_Work required_: Reproduce word for word the lines between those holding "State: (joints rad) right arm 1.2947" and "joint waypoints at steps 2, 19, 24", inclusive, and nothing else from the data below.

Data entries:
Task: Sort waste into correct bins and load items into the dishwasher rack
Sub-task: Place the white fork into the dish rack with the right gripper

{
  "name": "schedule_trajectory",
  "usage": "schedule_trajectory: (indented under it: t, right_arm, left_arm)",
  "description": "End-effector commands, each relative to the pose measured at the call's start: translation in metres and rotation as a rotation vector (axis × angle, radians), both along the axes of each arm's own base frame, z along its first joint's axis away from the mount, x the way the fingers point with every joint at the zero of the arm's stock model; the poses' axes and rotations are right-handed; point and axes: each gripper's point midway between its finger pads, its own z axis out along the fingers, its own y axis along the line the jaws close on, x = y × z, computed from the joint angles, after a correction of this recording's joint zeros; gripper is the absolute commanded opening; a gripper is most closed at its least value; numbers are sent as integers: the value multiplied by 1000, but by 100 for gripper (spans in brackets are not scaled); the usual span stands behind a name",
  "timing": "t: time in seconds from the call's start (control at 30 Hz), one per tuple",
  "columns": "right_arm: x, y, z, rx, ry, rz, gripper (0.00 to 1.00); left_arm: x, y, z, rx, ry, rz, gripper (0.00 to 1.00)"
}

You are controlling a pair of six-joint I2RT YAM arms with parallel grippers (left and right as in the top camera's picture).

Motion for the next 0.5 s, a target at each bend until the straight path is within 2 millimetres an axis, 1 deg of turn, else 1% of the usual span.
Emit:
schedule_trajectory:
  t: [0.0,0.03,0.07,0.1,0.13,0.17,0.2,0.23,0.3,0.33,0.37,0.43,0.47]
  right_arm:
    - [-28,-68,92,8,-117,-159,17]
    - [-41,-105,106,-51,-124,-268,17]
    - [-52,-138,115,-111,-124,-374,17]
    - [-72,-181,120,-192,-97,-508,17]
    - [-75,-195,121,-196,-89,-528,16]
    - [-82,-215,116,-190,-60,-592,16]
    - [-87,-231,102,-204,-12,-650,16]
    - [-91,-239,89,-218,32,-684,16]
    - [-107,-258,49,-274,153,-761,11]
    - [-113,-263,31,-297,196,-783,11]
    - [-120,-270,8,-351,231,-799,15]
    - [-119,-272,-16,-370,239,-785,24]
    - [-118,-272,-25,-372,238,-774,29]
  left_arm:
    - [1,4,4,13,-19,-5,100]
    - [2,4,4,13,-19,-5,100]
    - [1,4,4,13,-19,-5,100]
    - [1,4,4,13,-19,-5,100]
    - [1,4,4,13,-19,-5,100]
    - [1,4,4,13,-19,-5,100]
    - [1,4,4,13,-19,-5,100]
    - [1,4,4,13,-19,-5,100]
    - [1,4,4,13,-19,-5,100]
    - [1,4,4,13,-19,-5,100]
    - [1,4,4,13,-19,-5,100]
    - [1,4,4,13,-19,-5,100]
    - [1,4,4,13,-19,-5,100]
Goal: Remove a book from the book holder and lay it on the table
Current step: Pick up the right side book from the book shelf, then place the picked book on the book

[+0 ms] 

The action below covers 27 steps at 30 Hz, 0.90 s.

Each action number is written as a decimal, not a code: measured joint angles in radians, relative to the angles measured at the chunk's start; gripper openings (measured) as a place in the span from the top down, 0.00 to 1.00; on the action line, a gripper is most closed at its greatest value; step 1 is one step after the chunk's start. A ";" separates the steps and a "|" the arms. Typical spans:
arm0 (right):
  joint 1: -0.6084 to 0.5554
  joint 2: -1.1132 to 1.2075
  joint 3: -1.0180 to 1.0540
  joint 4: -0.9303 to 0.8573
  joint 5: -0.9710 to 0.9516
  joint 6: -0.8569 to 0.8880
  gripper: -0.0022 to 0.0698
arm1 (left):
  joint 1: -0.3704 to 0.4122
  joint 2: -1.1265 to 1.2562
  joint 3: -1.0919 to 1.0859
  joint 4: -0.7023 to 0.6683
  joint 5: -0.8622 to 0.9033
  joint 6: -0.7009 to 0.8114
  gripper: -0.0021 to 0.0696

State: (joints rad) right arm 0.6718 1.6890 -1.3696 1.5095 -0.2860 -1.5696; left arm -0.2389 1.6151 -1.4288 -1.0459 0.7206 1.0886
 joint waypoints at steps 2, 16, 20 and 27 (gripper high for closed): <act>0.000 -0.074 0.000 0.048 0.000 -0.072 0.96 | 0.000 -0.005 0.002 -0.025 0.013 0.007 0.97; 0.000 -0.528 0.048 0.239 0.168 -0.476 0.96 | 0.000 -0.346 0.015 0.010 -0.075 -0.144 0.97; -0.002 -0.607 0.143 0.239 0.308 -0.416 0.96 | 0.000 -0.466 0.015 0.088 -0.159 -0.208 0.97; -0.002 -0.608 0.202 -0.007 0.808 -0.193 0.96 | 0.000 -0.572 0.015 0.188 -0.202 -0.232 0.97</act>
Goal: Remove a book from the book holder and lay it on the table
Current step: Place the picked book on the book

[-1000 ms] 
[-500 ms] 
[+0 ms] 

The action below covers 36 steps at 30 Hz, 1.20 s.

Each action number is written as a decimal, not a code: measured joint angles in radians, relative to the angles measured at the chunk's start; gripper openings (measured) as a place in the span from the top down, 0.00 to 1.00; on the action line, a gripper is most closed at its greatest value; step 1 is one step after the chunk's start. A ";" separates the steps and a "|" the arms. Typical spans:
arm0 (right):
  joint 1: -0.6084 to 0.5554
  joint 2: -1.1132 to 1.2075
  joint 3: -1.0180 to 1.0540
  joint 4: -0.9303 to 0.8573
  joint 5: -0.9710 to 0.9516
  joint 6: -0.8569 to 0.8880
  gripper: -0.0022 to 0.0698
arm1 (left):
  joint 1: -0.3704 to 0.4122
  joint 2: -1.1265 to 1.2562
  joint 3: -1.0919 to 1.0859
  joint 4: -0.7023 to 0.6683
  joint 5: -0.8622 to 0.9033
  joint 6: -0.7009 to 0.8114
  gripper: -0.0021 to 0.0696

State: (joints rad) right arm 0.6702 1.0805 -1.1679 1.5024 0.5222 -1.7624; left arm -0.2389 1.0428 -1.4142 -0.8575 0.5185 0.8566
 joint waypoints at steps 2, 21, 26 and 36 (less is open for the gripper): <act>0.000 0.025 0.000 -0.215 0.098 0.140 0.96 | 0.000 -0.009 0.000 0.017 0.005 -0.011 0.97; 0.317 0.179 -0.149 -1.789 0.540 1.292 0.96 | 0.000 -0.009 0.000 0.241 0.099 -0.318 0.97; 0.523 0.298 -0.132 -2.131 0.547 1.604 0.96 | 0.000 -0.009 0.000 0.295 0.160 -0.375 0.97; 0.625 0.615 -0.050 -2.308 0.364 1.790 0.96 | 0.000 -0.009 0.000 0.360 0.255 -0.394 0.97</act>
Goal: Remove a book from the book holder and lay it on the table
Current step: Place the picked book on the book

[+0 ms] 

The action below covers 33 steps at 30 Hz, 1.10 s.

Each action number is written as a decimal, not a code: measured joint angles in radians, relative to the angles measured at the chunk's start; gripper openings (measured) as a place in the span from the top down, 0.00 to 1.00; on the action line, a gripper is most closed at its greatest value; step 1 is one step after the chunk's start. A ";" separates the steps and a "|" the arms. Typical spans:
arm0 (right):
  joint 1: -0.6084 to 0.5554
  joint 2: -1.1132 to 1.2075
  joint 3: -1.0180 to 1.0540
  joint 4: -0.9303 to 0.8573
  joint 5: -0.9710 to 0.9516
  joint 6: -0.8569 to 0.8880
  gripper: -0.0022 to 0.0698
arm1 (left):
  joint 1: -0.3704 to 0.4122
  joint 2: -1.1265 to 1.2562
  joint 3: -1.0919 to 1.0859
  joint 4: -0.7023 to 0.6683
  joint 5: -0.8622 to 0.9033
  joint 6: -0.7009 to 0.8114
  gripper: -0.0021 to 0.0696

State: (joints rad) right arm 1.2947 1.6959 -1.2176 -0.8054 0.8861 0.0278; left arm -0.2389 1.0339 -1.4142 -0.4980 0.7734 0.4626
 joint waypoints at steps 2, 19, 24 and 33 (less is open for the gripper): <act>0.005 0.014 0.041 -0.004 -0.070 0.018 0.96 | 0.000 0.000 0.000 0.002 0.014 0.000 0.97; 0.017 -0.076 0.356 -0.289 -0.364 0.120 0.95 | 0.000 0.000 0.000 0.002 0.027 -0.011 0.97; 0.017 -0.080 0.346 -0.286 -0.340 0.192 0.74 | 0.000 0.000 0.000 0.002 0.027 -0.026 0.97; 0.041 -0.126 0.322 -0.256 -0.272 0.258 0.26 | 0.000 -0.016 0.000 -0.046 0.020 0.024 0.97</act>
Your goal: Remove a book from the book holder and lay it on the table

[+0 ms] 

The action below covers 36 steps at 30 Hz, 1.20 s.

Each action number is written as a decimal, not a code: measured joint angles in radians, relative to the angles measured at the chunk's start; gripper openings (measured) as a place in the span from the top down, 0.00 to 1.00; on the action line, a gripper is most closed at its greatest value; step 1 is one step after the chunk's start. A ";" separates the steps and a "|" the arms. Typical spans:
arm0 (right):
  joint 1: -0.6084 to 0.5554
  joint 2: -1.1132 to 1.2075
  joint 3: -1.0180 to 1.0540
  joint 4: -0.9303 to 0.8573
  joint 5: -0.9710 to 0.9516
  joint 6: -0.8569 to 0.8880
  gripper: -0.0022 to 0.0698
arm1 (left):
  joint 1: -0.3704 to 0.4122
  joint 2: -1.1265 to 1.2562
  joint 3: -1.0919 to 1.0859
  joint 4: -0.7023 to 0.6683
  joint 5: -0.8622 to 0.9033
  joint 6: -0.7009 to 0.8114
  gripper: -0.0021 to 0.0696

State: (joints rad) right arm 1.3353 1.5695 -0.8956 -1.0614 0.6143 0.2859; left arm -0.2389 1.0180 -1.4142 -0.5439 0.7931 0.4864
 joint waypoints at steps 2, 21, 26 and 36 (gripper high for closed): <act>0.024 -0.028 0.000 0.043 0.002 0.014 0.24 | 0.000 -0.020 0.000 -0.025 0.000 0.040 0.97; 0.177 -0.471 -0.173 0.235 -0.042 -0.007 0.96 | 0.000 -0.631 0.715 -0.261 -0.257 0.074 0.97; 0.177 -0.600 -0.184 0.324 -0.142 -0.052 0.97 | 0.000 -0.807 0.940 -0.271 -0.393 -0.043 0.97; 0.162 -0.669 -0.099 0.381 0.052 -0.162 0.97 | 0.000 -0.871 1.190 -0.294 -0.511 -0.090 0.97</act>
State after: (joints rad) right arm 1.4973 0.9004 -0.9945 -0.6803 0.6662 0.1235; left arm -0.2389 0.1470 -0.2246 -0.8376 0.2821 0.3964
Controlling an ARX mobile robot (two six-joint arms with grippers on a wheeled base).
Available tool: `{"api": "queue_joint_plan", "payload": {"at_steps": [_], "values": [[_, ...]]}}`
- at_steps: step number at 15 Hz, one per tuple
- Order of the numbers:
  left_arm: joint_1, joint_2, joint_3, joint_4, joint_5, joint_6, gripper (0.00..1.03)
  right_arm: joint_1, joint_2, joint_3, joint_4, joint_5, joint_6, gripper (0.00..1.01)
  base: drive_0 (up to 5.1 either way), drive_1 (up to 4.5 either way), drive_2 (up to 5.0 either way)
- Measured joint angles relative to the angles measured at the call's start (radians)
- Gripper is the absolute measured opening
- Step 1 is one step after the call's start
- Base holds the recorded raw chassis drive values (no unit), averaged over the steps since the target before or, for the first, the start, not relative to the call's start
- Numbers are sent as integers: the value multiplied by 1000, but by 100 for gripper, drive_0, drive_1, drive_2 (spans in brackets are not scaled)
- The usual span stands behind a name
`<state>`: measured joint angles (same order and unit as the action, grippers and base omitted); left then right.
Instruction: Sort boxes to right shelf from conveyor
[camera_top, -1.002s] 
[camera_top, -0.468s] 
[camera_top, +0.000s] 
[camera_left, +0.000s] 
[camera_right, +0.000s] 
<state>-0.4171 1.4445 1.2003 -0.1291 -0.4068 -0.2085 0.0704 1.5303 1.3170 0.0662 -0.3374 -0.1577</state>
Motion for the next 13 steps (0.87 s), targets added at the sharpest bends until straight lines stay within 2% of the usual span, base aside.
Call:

_Result of the task_:
State: (joints rad) right arm 1.2947 1.6959 -1.2176 -0.8054 0.8861 0.0278; left arm -0.2389 1.0339 -1.4142 -0.4980 0.7734 0.4626
 joint waypoints at steps 2, 19, 24 and 33 (less is open for the gripper): <act>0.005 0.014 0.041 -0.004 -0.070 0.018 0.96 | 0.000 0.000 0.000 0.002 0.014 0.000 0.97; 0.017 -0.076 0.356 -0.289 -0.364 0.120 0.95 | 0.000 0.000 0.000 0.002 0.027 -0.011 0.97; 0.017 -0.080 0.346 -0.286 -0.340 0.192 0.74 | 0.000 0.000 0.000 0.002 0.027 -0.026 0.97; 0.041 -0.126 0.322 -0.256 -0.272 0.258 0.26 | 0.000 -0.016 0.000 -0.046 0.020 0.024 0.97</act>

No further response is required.